More state assets on sale but...

Tue, 2 Jul 2013 Source: The Scandal

The Government of Ghana, as part of its agenda to privatize State-Owned-Enterprises (SOEs), has intensified its campaign by putting more of such enterprises on the divestiture list. The state enterprises under the hammer range from rubber companies to hospitability centers.

The intention of divesting such state assets among other things is to unlock the economic potential of Ghana by releasing resources of people, money and technology to be put to their best use and by increasing efficiency to achieve better living standards for all.

However, the Divestiture Implementation Committee (DIC), the body mandated to spearhead this ambitious plan is not looking good, relative to the accounting for proceeds received from divested state assets, which began in 1989.

Indeed the Auditor-General’s report for the year 2011 says proceeds from the sale of seven state companies have still not been paid into the Consolidated Fund as was directed, neither is there any clear indication as to where the proceeds are currently lodged.

According to the Auditor-General’s report on the Public Accounts of Ghana (Consolidated Fund) for the year ended 31st December 2011, GHc8.3 million accrued from proceeds of seven divested state assets had not been paid into the Consolidated Fund as required by law.

The report shows that even a payment of GHc4,050,000 made by the Zoomlion Group as part payment for Ghana Consolidated Diamonds Company Limited during the year under review, “had not been paid into the Consolidated Fund” as was directed.

Similarly, proceeds from the sale of state assets such as Tema Shipyard and Drydock, Atlantic Hotel, Takoradi, GIHOC Pharmaceuticals among others, amounting to about GHc4, 277,554.50 has still not been paid into the Fund.

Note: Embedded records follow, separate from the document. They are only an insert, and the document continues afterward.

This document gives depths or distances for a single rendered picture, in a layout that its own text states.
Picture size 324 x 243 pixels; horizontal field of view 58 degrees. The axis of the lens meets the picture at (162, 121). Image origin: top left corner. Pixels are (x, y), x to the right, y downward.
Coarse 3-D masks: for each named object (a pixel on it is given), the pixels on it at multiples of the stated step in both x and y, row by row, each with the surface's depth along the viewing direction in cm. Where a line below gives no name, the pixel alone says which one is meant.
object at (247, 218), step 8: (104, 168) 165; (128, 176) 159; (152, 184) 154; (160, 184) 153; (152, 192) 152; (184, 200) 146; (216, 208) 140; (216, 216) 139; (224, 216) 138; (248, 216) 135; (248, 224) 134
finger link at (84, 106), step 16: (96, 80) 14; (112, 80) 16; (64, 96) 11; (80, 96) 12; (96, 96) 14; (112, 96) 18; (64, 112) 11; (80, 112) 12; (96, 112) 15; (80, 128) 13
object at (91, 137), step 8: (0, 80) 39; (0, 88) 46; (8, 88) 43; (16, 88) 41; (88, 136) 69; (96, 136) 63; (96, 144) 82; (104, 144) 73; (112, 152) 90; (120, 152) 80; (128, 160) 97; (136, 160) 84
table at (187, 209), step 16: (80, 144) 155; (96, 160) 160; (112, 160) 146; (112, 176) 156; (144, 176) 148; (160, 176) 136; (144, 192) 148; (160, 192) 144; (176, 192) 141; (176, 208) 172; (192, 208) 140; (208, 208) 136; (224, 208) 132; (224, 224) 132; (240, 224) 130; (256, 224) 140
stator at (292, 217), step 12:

The questions the Scandal has been asking since this matter came up are:

  1. Have the investors paid for these assets that they bought?
  2. If they have paid then where are these monies currently lodged and why?
  3. 3. If they have not paid then what is the time limit given to investors to pay?
  4. 4. If the monies are still outstanding, then how are they being treated? As loans with interest or as Grants? Have the investors taken over the assets?
  5. And
  6. Does the DIC have the mandate to utilize proceeds from the sale of public assets?

Ever since the Auditor-General’s report made those interesting findings against the DIC, there has not been any official response, but the information the Scandal is picking from the DIC is that funds accrued from the sales are used to run its Secretariat at Labone. “The DIC has the option and mandate to use such funds to take care of their expenditure in the course of their operations since the government has stopped resourcing it adequately,” explained a source.

Among the latest SOEs put up for sale are the Bonsra Tyre Company Limited (BTCL), the Bolgatanga Catering Rest House (BCRH), the GNTC Guest House in Tamale and Eredec Hotel in Koforidua.

Whereas prospective investors in the Bolgatanga Catering Rest House are expected to fork out US300.00 to purchase Registration of Interest forms, their counterparts who are interested in the GNTC Guest House in Tamale are to dish out GH¢200.00 to purchase same forms.

Regulation 10 of the Financial Administration Regulations 2004 requires MDA’s to pay into the Consolidated Fund gross receipts from the sale of government assets (Equity Investments and other assets)”.

The Government of Ghana established the Divestiture Implementation Committee to implement and execute all government policies in respect of divestiture programs. Details about DIC are set in the Divestiture of State Interests (Implementation) Law, 1993, (PNDC Law 326).

DIC's functions under the law among others are: to plan, monitor, coordinate and evaluate all divestitures.